• Brief: Go through the data below and return each line where the string "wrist" appears.

• Material provided:

---------------

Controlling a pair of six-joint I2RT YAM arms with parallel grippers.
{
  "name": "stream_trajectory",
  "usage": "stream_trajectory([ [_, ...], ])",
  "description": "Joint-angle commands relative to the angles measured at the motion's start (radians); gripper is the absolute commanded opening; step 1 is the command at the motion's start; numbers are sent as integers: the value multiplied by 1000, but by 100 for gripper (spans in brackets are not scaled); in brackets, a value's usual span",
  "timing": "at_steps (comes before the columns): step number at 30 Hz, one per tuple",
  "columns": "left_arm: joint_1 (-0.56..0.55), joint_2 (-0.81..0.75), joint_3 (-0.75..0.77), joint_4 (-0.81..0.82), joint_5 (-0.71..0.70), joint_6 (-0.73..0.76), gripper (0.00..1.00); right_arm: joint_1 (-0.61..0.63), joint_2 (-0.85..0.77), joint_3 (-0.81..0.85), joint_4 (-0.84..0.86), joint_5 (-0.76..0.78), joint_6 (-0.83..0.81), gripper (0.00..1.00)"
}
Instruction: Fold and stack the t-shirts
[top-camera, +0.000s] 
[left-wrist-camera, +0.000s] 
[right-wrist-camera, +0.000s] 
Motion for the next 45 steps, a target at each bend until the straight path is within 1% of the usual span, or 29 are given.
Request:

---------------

• Your solution:
[left-wrist-camera, +0.000s] 
[right-wrist-camera, +0.000s] 

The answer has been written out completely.